» Exercise
Copy the records below exactly.
※
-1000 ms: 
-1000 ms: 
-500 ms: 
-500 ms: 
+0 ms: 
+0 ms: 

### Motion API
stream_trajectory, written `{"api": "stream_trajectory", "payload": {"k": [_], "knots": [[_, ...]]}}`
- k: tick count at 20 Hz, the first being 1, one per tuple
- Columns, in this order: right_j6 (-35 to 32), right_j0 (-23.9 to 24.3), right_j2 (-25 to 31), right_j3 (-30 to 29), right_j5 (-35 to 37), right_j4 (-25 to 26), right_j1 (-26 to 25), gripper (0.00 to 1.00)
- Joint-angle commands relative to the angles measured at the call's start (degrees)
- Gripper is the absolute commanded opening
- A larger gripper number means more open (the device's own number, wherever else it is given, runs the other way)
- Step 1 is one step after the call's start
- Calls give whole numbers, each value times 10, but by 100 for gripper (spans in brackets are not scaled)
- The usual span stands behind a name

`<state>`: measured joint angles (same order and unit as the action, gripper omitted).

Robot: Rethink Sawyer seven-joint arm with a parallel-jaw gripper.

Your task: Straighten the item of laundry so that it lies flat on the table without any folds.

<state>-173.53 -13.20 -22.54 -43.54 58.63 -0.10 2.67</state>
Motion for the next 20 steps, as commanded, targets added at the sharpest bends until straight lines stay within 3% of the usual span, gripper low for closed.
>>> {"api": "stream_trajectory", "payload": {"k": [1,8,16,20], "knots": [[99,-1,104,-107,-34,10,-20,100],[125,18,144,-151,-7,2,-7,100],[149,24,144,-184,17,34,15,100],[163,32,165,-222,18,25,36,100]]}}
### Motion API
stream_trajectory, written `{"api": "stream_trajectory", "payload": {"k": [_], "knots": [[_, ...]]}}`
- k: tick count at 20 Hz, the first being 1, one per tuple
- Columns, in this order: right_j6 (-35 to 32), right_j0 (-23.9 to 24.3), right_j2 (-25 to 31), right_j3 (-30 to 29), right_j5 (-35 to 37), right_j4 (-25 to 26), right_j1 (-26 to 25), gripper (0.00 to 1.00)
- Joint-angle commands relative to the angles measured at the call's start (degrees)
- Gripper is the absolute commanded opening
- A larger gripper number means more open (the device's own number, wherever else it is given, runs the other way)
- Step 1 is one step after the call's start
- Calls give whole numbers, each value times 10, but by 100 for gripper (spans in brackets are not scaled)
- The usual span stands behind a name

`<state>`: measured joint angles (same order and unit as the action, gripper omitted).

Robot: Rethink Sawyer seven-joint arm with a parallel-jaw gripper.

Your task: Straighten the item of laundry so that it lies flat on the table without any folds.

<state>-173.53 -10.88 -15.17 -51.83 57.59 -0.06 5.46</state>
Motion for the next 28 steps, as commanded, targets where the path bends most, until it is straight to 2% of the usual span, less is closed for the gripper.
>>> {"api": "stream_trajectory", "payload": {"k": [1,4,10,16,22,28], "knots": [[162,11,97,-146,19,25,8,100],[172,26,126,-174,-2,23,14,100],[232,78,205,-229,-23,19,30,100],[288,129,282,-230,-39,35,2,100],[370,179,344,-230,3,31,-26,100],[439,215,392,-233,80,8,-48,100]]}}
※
» Task answer
-1000 ms: 
-1000 ms: 
-500 ms: 
-500 ms: 
+0 ms: 
+0 ms: 

### Motion API
stream_trajectory, written `{"api": "stream_trajectory", "payload": {"k": [_], "knots": [[_, ...]]}}`
- k: tick count at 20 Hz, the first being 1, one per tuple
- Columns, in this order: right_j6 (-35 to 32), right_j0 (-23.9 to 24.3), right_j2 (-25 to 31), right_j3 (-30 to 29), right_j5 (-35 to 37), right_j4 (-25 to 26), right_j1 (-26 to 25), gripper (0.00 to 1.00)
- Joint-angle commands relative to the angles measured at the call's start (degrees)
- Gripper is the absolute commanded opening
- A larger gripper number means more open (the device's own number, wherever else it is given, runs the other way)
- Step 1 is one step after the call's start
- Calls give whole numbers, each value times 10, but by 100 for gripper (spans in brackets are not scaled)
- The usual span stands behind a name

`<state>`: measured joint angles (same order and unit as the action, gripper omitted).

Robot: Rethink Sawyer seven-joint arm with a parallel-jaw gripper.

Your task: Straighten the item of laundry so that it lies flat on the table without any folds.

<state>-173.53 -13.20 -22.54 -43.54 58.63 -0.10 2.67</state>
Motion for the next 20 steps, as commanded, targets added at the sharpest bends until straight lines stay within 3% of the usual span, gripper low for closed.
>>> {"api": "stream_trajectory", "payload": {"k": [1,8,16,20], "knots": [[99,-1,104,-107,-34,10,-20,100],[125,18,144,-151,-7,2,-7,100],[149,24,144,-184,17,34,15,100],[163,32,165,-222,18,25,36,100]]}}
### Motion API
stream_trajectory, written `{"api": "stream_trajectory", "payload": {"k": [_], "knots": [[_, ...]]}}`
- k: tick count at 20 Hz, the first being 1, one per tuple
- Columns, in this order: right_j6 (-35 to 32), right_j0 (-23.9 to 24.3), right_j2 (-25 to 31), right_j3 (-30 to 29), right_j5 (-35 to 37), right_j4 (-25 to 26), right_j1 (-26 to 25), gripper (0.00 to 1.00)
- Joint-angle commands relative to the angles measured at the call's start (degrees)
- Gripper is the absolute commanded opening
- A larger gripper number means more open (the device's own number, wherever else it is given, runs the other way)
- Step 1 is one step after the call's start
- Calls give whole numbers, each value times 10, but by 100 for gripper (spans in brackets are not scaled)
- The usual span stands behind a name

`<state>`: measured joint angles (same order and unit as the action, gripper omitted).

Robot: Rethink Sawyer seven-joint arm with a parallel-jaw gripper.

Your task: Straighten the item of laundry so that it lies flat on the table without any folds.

<state>-173.53 -10.88 -15.17 -51.83 57.59 -0.06 5.46</state>
Motion for the next 28 steps, as commanded, targets where the path bends most, until it is straight to 2% of the usual span, less is closed for the gripper.
>>> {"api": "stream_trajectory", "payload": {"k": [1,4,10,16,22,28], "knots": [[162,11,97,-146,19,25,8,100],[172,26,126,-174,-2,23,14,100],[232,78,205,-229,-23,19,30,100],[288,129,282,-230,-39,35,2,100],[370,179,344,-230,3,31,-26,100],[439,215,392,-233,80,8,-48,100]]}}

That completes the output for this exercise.